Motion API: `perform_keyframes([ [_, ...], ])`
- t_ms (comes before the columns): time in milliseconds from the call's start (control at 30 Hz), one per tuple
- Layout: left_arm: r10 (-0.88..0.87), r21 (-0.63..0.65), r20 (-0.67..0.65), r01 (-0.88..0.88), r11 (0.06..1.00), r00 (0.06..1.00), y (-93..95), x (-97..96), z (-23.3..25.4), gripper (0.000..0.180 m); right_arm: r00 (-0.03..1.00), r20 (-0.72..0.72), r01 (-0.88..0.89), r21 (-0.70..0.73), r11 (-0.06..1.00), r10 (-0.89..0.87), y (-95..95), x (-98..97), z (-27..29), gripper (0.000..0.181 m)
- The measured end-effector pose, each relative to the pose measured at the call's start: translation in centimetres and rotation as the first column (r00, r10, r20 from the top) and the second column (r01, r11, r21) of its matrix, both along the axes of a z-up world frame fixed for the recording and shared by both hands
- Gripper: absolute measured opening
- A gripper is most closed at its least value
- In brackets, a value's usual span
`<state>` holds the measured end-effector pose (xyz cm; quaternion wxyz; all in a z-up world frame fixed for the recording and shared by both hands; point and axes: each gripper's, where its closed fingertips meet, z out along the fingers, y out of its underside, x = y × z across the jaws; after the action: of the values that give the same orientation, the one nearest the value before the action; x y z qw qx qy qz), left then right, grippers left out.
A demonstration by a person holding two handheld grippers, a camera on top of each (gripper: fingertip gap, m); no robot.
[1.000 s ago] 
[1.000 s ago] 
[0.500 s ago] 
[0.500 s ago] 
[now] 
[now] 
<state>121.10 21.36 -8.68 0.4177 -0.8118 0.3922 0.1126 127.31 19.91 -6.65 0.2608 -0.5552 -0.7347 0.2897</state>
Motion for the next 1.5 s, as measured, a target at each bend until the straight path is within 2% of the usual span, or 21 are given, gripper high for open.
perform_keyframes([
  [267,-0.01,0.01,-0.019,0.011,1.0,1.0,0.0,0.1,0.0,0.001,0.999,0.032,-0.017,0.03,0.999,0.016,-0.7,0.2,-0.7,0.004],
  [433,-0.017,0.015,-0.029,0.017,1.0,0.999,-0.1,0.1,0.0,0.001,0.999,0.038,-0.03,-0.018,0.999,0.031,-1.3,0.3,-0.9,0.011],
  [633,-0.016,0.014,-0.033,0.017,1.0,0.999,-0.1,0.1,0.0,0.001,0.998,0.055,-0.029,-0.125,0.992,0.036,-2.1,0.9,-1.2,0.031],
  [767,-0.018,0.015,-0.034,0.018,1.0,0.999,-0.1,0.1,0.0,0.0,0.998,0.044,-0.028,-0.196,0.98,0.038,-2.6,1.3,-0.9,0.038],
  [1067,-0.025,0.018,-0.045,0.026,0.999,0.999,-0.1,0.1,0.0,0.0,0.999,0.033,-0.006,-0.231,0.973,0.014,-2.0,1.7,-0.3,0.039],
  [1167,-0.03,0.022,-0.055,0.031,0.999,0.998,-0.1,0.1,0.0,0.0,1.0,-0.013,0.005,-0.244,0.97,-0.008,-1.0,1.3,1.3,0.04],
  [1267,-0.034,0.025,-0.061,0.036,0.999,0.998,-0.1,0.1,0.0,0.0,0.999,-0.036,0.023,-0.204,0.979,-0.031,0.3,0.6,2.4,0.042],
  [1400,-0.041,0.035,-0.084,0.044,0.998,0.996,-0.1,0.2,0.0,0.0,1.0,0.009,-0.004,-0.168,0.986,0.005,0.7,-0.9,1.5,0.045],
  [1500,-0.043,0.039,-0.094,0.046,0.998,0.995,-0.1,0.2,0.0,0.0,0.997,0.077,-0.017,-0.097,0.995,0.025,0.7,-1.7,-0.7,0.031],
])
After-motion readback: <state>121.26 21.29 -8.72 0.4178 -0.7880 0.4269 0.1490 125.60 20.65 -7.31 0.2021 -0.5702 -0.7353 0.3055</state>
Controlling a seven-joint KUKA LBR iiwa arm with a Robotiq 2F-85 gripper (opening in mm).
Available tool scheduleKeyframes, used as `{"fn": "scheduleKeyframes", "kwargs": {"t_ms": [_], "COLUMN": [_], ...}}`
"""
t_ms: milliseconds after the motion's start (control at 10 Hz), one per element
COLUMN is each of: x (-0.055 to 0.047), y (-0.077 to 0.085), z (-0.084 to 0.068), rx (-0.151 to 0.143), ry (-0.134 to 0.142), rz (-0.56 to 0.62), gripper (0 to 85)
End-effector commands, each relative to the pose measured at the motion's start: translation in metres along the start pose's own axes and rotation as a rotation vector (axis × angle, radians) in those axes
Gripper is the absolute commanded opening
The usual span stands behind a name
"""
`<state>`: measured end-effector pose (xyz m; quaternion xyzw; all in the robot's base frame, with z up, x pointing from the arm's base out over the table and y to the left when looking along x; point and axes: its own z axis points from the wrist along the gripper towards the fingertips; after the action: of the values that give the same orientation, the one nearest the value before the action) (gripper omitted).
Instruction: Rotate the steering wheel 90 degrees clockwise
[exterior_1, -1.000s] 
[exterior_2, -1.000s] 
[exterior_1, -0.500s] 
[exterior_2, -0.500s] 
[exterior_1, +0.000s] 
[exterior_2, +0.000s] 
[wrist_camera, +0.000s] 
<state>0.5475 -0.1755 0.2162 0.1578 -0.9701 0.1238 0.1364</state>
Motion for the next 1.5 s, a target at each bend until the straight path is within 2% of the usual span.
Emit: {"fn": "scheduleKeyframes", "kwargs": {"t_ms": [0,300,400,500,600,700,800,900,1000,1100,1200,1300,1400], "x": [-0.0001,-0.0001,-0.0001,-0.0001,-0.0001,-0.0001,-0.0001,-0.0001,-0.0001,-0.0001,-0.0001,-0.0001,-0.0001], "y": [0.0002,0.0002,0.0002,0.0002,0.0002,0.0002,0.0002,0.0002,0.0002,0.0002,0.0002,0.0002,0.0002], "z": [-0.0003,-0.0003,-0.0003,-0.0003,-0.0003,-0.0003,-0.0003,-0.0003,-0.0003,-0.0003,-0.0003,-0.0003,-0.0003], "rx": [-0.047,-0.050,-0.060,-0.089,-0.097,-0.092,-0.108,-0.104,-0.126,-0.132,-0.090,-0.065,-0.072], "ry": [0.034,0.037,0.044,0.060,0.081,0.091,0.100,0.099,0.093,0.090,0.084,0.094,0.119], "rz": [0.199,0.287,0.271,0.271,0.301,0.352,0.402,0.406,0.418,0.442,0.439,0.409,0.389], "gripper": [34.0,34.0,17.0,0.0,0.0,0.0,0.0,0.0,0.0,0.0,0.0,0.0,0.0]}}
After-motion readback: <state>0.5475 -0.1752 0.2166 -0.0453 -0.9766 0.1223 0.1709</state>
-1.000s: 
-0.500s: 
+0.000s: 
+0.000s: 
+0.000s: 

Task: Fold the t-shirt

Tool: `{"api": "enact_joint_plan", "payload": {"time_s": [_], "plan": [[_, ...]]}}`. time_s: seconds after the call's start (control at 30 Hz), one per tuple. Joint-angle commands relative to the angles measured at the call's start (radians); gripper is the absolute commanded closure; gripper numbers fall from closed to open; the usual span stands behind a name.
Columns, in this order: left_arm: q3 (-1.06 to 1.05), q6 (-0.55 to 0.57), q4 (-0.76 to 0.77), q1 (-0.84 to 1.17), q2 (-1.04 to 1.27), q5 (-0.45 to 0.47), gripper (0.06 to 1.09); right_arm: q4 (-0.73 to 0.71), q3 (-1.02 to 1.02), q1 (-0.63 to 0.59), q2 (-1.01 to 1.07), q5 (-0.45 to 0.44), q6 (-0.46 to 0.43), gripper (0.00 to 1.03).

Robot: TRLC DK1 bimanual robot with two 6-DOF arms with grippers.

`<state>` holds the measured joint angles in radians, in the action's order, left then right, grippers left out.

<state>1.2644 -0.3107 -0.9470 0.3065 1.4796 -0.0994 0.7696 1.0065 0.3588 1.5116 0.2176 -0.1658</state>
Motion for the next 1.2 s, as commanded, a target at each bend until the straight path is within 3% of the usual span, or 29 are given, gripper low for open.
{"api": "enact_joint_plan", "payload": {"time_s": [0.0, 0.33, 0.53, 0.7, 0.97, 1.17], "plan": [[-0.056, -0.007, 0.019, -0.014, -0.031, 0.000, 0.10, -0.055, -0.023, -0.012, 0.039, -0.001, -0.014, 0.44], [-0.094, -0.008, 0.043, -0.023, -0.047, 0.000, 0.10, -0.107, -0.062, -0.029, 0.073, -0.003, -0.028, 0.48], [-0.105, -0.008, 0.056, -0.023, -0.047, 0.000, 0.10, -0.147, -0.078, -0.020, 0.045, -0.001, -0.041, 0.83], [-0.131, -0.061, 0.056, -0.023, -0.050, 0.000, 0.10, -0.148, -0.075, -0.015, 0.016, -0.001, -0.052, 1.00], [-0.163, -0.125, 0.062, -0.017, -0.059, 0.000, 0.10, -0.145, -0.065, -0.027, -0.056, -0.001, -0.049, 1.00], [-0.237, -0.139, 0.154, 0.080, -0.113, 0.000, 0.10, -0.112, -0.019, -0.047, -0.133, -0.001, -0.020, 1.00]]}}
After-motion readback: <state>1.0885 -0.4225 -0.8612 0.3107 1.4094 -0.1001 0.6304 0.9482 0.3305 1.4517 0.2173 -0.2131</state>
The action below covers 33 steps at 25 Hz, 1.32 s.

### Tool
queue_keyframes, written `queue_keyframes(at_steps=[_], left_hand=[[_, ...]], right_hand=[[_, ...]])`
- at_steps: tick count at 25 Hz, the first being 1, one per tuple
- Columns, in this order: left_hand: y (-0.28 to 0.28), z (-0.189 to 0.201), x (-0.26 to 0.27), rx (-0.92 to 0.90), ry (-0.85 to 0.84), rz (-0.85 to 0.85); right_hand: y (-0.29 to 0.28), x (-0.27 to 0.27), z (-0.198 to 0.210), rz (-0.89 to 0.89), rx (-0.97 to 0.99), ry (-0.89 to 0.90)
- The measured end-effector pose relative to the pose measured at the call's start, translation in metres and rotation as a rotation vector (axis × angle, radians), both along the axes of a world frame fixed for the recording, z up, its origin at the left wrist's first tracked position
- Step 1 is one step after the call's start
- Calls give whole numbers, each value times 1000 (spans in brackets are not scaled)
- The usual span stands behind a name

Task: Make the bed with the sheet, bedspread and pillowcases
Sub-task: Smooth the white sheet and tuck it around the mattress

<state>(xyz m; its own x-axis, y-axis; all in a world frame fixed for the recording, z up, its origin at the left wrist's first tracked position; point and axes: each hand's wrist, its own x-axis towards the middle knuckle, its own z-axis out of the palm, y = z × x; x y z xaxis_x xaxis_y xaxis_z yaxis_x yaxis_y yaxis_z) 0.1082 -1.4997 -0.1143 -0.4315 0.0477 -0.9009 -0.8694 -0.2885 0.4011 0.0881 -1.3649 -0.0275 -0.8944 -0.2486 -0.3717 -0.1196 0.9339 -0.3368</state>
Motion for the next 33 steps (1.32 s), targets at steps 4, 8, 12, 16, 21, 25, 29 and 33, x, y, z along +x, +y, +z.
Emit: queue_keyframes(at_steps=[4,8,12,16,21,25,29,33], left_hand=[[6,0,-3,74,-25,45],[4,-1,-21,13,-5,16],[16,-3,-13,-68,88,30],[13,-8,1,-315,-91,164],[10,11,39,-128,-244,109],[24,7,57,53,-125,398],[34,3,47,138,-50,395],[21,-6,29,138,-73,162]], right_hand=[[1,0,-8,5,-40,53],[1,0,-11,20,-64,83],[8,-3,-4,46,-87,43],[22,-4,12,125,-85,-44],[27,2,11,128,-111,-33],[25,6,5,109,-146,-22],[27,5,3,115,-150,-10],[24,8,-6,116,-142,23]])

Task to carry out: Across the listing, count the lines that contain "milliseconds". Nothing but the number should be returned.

Exercise output: 2